Extracted data entries -
┌──

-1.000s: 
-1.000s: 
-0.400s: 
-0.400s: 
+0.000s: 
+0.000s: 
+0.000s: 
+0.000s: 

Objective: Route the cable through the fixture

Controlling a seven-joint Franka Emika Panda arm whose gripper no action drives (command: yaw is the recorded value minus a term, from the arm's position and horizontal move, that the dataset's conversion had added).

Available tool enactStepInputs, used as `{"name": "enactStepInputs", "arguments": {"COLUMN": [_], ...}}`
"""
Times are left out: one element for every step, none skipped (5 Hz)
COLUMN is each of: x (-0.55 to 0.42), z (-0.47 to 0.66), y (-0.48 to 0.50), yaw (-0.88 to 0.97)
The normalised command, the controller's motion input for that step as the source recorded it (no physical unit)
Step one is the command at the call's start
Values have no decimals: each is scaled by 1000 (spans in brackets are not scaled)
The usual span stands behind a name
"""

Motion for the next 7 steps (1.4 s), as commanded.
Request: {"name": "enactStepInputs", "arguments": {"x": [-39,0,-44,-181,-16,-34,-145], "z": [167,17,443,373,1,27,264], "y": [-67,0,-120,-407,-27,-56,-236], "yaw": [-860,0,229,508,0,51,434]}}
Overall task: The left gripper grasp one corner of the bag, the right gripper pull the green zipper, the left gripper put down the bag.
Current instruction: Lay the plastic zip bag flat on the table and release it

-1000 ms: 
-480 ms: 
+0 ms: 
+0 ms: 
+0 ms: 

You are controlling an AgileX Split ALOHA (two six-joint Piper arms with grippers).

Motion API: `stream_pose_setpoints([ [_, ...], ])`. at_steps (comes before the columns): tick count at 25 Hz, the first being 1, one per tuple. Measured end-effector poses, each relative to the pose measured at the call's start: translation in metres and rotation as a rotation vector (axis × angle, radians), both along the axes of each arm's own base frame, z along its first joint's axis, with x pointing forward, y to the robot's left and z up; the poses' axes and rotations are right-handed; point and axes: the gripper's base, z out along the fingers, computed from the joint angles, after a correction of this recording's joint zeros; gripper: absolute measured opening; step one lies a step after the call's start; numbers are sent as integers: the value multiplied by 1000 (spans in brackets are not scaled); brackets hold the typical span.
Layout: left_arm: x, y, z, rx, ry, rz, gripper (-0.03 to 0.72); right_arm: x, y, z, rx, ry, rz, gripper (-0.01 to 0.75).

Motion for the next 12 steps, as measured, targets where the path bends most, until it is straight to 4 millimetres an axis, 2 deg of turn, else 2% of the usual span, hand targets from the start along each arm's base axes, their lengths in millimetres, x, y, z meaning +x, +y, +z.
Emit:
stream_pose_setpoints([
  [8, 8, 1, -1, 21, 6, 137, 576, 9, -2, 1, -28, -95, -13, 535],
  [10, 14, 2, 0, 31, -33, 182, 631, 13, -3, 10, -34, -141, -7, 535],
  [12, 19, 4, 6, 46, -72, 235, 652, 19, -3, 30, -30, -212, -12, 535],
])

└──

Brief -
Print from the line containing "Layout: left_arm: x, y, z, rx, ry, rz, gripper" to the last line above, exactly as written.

Answer for this exercise -
Layout: left_arm: x, y, z, rx, ry, rz, gripper (-0.03 to 0.72); right_arm: x, y, z, rx, ry, rz, gripper (-0.01 to 0.75).

Motion for the next 12 steps, as measured, targets where the path bends most, until it is straight to 4 millimetres an axis, 2 deg of turn, else 2% of the usual span, hand targets from the start along each arm's base axes, their lengths in millimetres, x, y, z meaning +x, +y, +z.
Emit:
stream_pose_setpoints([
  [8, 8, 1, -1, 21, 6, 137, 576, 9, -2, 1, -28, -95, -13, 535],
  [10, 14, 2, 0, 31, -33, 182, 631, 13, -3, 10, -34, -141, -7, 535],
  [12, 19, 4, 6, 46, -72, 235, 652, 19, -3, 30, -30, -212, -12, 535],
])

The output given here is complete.